Filename Considerations

Introduction

When using the client, depending the operating system (OS) you are using, file and folder names can have different restrictions. Creating files and folders with allowed names on one OS, may have issues or even canĀ“t be synced because of different rules in another OS. This page gives you a brief overview of limitations of different OS for file and folder names.

This is not an ownCloud rule but an OS dependency
Here are some rules of thumb
  1. Do not use any of the mentioned characters or words in any OS when using the Desktop Sync Client.

  2. When the sync client is on Linux/Unix and the target mount to sync on is on SMB, file and folder names on Linux/Unix must comply with the Windows rules for successful syncing.

  3. When the sync client is on Linux/Unix and the target mount to sync on is on SMB and you want to just rename the file with different casings, rename the file to a total different name, let it sync and then rename it again to the name that you want.

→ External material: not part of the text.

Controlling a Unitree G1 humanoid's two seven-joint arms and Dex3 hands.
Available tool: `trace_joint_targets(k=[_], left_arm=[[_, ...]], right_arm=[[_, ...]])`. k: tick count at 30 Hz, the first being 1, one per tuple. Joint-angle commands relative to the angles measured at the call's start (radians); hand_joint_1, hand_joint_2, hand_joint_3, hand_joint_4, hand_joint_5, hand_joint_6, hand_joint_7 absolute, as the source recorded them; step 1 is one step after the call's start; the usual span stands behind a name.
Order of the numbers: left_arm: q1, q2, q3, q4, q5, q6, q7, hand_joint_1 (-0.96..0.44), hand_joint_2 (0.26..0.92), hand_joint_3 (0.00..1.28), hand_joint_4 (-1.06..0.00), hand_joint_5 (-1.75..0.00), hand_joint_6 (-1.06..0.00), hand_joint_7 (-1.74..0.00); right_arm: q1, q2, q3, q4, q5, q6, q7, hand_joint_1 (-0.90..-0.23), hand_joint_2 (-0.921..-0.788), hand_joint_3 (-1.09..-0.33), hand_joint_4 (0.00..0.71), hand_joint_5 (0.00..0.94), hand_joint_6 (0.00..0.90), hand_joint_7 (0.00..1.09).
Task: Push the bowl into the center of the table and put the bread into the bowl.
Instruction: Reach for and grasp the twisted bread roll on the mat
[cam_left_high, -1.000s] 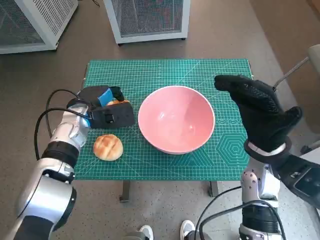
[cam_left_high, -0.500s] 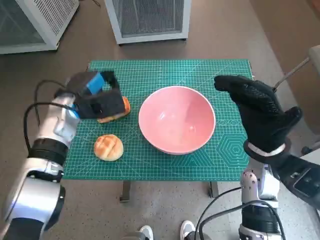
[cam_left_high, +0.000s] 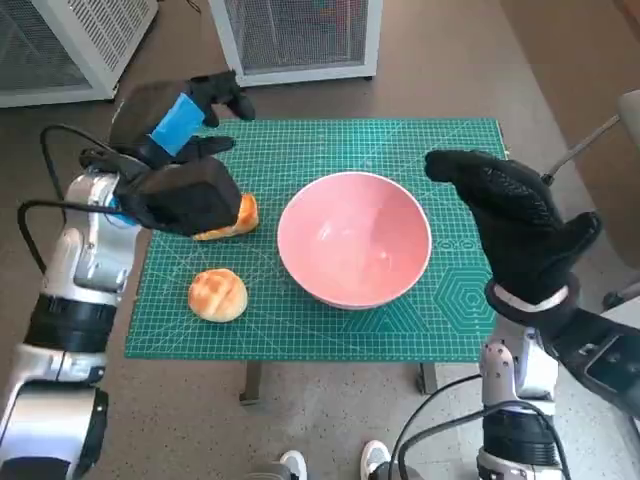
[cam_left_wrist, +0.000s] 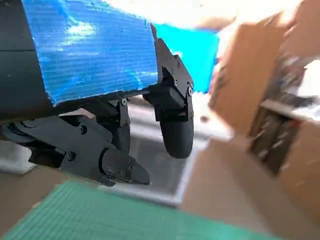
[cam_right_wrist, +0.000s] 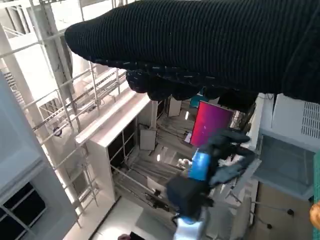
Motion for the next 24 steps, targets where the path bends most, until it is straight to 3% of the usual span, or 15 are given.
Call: trace_joint_targets(k=[1, 9, 24], left_arm=[[0.039, -0.011, 0.025, -0.144, 0.001, 0.021, -0.012, 0.00, 0.920, 0.05, -0.73, -1.11, -0.63, -1.18], [0.067, -0.052, 0.008, -0.267, 0.009, 0.019, -0.028, 0.00, 0.914, 0.03, -0.77, -1.07, -0.65, -1.15], [0.072, -0.049, 0.029, -0.295, -0.011, 0.009, -0.118, 0.00, 0.910, 0.02, -0.79, -1.04, -0.68, -1.13]], right_arm=[[0.026, -0.001, 0.001, -0.003, 0.003, 0.014, -0.008, -0.407, -0.921, -0.425, 0.393, 0.000, 0.167, 0.63], [0.032, -0.008, -0.003, -0.005, 0.008, 0.018, -0.005, -0.408, -0.921, -0.424, 0.392, 0.000, 0.165, 0.63], [0.055, -0.008, -0.001, -0.037, 0.000, 0.024, -0.019, -0.407, -0.921, -0.423, 0.392, 0.000, 0.162, 0.64]])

Forbidden Printable ASCII Characters

Linux/Unix

/ (forward slash)

Windows

< (less than)
> (greater than)
: (colon - sometimes works, but is actually NTFS Alternate Data Streams)
" (double quote)
/ (forward slash)
\ (backslash)
| (vertical bar or pipe)
? (question mark)
* (asterisk)

Non-Printable Characters

If your files are created via a program, do not use non-printable characters. See the Wikipedia "Control code chart" section for more information on ASCII control characters.

Linux/Unix

0 (NULL byte)

While it is legal under Linux/Unix file systems to create files with control characters in the filename, they might be inaccessible and/or unsyncable.
Windows

0-31 (ASCII control characters)

Reserved File Names

The following file names are reserved:

Windows

CON, PRN, AUX, NUL COM1, COM2, COM3, COM4, COM5, COM6, COM7, COM8, COM9, LPT1, LPT2, LPT3, LPT4, LPT5, LPT6, LPT7, LPT8, LPT9

Other Rules

Linux/Unix

When the sync client is on Linux/Unix and the target mount to sync on is on SMB, you cannot have the same file or folder name but with different casings. A cross icon will be shown that indicates that the file can’t be synced. Files on Linux/Unix must comply with the Windows rules for successful syncing.

Windows

Filenames cannot end in a space or dot

Examples and Pitfalls

  1. When creating a file in Linux/Unix like my-filename. (see the dot at the end) or my-filename.LPT1 (see the reserved name LPT1), you can sync the file to your ownCloud if the mount target is Linux/Unix. When a Windows user tries to sync these files, Windows rejects the file. Comparing the file list in both environments shows that one side has more files than the other. There will be no notification as this is an OS dependency.

  2. When renaming an existing file in Linux/Unix by just changing the casing like owncloudownCloud, you might get issues on the windows sync side as for Windows the file looks the same.